伊東良徳の超乱読読書日記

雑食・雑読宣言:専門書からHな小説まで、手当たり次第。目標は年間300冊。2022年から3年連続目標達成!

世界裁判放浪記

2022-06-19 21:21:50 | エッセイ
 弁護士である著者が休業して世界を放浪中にその地の裁判所を訪れた際の裁判所・法廷の様子、裁判官の雰囲気(スケッチもあり)、垣間見た裁判の審理の様子などを綴ったエッセイ。
 外国の裁判所について紹介した本はたいていは研究者が文献等で研究したその国の裁判制度の枠組みを説明し、裁判所に訪問を申し込んで裁判所の幹部や裁判官等と意見交換や質疑を行い、その様子を説明するもので、そういった本は制度を正確に理解し、統計的なことや通常の審理などを把握するのに適切だと思われますが、他方で、基本的に裁判官・裁判をする側の見方による情報に偏りがちです。この本は、その国の司法制度を調べてもいない著者が、調査の目的ではなく「放浪する」ために滞在している国で、現地の言葉もよくわからないままに傍聴席で見た裁判官や被告人、審理の様子を、近くで傍聴している現地の弁護士などに話しかけて説明してもらったりした限度で紹介しているもので、制度の正確な理解は期待できませんが、傍聴席から見た印象に徹底していて、そこが売りなのだと思います。
 124か国を回りながら裁判所に足を運んだのが30か国(264ページ)で、入国してすぐに裁判所に行くといったケースはあまりなく滞在後1か月とかそれ以上経ってようやく裁判所に行くことを思い立ったり、サンクトペテルスブルクと成都では外国人は許可なく傍聴できないと言われてあえなく追い出されていたりと、裁判所訪問はついでで、たまたま訪問したケースを書いてますという感じが強く出されています。それぞれの国での説明も、いきなり裁判所訪問から入らずにその地の風物、飲み食いしたものなどを書いて、地域の雰囲気をつかんでから裁判所のことが書かれることが多く、そういう国で、こういう裁判所ねと読めるようになっていて、基本的には、紀行文の中に裁判所の様子もあるという緩い読み物です。
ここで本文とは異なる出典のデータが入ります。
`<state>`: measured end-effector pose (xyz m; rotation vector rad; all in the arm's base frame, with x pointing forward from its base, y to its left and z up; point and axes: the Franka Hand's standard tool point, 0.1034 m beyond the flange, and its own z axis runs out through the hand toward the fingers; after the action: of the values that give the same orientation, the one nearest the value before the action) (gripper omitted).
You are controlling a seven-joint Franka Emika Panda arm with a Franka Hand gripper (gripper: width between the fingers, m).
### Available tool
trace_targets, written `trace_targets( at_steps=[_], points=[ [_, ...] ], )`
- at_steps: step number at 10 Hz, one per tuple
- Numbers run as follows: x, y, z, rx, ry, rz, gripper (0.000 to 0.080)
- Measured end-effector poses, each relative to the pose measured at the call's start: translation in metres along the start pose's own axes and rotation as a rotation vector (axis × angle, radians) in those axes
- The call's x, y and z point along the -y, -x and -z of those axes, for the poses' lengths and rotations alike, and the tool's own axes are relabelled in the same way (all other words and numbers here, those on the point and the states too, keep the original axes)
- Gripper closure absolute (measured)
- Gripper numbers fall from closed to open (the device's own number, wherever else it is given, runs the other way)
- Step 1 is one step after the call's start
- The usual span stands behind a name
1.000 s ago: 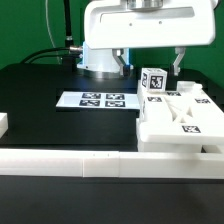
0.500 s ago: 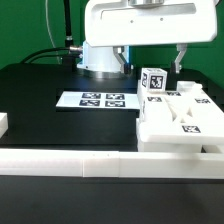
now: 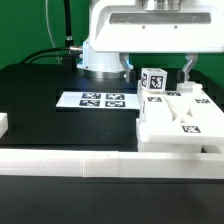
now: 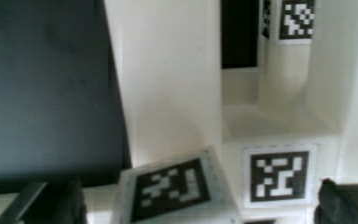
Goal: Assemble chair
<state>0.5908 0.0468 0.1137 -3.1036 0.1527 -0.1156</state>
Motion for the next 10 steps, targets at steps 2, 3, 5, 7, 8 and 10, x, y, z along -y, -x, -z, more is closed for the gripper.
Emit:
trace_targets(
  at_steps=[2, 3, 5, 7, 8, 10],
  points=[
    [-0.007, 0.004, -0.005, -0.011, -0.003, 0.035, 0.0151],
    [-0.008, 0.004, -0.004, -0.010, -0.003, 0.037, 0.0151],
    [-0.012, 0.000, -0.003, -0.015, -0.005, 0.049, 0.0395],
    [-0.013, 0.001, -0.004, -0.013, -0.005, 0.057, 0.0519],
    [-0.013, 0.001, -0.004, -0.013, -0.005, 0.047, 0.0519],
    [-0.013, 0.001, -0.004, -0.013, -0.005, 0.039, 0.0519]
  ],
)
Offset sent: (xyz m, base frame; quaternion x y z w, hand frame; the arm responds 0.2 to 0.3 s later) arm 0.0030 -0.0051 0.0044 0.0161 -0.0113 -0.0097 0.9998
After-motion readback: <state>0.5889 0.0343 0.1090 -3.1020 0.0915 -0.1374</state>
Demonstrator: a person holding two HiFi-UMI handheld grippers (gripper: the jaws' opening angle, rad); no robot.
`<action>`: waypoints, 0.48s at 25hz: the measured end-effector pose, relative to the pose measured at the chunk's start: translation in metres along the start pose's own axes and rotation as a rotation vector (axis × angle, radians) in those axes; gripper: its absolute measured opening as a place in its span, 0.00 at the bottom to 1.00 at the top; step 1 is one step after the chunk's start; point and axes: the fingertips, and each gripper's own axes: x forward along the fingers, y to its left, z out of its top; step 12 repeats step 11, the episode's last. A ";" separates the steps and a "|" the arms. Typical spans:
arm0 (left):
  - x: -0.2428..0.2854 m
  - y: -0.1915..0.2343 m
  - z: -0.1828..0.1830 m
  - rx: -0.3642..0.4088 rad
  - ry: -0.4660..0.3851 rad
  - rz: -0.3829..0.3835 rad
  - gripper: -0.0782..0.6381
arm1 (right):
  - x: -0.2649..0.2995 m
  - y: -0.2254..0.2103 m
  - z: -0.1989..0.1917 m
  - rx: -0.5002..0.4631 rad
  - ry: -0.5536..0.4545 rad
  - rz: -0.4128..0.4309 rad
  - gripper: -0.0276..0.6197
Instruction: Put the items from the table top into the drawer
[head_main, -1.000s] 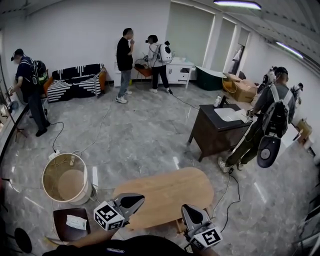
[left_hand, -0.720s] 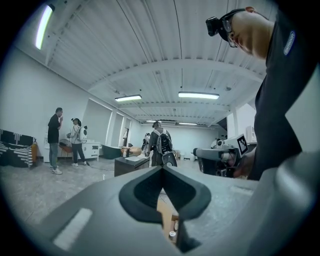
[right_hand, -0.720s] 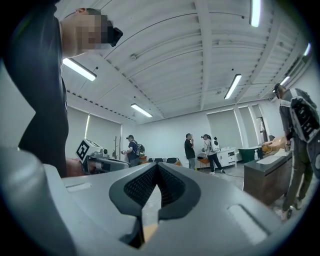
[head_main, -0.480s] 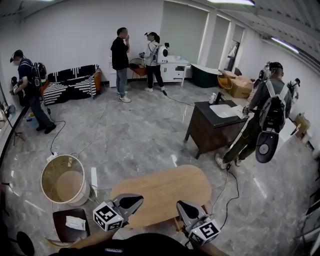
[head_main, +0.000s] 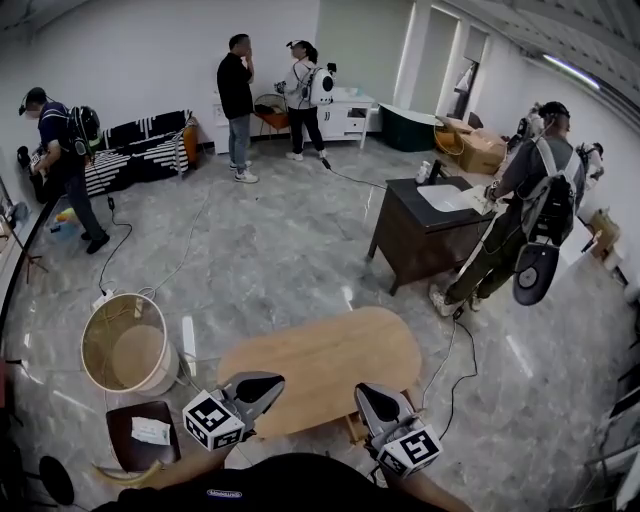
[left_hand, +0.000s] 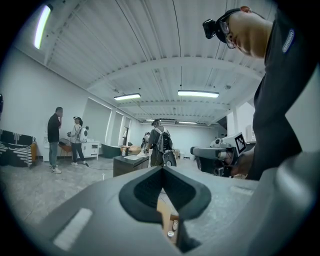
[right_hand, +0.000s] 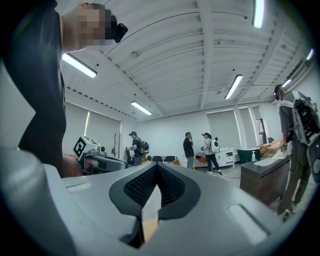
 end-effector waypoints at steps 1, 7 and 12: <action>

たぶん、まさにそこに、この本の価値があるのだろうと思います。
 弁護士として、もう一言すると、著者が日本の弁護士であることで、単なる傍聴者よりは裁判当事者に思いが及びやすく、裁判傍聴は他人の人生がかかった手続を「あっちの世界」としてエンターテインメント化するいやらしさがつきまとう(180ぺーじ)とか、自らが法廷の時間を「秘境ツーリズム」的に消費しているうしろめたさ(192~193ページ)を意識している点が、ただの物見遊山にとどまらない質を確保させているのだと思います。